Referring only to things that are in the trailer, the story focuses on Bella Baxter, a young woman resurrected by Godwin Baxter who, full of hunger to know the world, goes on an adventure where, little by little, they steal his innocence. The film ends up filling with strong messages of empowerment, focusing on different aspects of the female universe, a raw and original criticism.

The universe created by Yorgos is something absolutely new and fantastic, the result of a brilliant mind of so imaginative that it is. It reaches a point where it becomes a challenge for the viewer to try to understand what is appearing on the screen, and make no mistake, it is not a criticism, but a great compliment.

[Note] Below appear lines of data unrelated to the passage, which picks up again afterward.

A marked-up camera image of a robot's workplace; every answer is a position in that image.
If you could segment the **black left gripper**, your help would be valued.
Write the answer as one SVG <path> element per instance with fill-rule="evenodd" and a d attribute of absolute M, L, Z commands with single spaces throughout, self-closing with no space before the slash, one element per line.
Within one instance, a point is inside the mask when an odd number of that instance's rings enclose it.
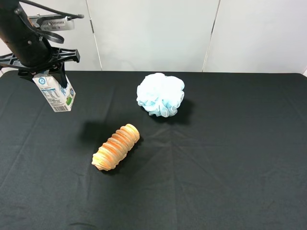
<path fill-rule="evenodd" d="M 80 54 L 77 49 L 51 48 L 51 57 L 40 64 L 24 65 L 13 53 L 0 57 L 0 69 L 12 68 L 18 70 L 18 76 L 21 79 L 34 83 L 33 77 L 39 73 L 49 69 L 49 74 L 61 85 L 62 88 L 67 87 L 67 79 L 65 73 L 65 62 L 80 62 Z"/>

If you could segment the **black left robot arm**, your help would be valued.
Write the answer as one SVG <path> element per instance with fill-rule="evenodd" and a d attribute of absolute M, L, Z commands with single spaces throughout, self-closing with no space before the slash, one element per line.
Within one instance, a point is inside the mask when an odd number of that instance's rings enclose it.
<path fill-rule="evenodd" d="M 30 0 L 26 4 L 51 12 L 46 16 L 28 17 L 20 0 L 0 2 L 0 38 L 11 51 L 0 57 L 0 67 L 18 70 L 18 75 L 28 81 L 39 73 L 47 72 L 63 87 L 68 81 L 66 61 L 80 61 L 76 49 L 52 47 L 51 42 L 63 44 L 57 31 L 67 30 L 67 24 L 82 19 L 82 14 L 71 14 L 40 5 Z M 64 25 L 54 24 L 63 20 Z"/>

Passing through Lisbon was a point of special interest to me, as well as to all Portuguese spectators. The portrait of Lisbon is quite fun in a passage through the dramas of couples in narrow streets, the obsessive baling of cream pastries and, of course, by the magical voice of Carminho that echoes on the small balcony. The music'The QuarTo'Is a sad premise disguised in a beautiful voice, about Bella's current experience, which progressively becomes aware of several "less good" aspects around her.

This film's strong spectrum, boundless originality, is also, most likely, its weakest spectus. It's a blessing, just like a curse, really. So distinct in its narrative and presentation, it becomes possible that it is not a film for all viewers, and open-mindedness is a mandatory requirement to watch Poor Things.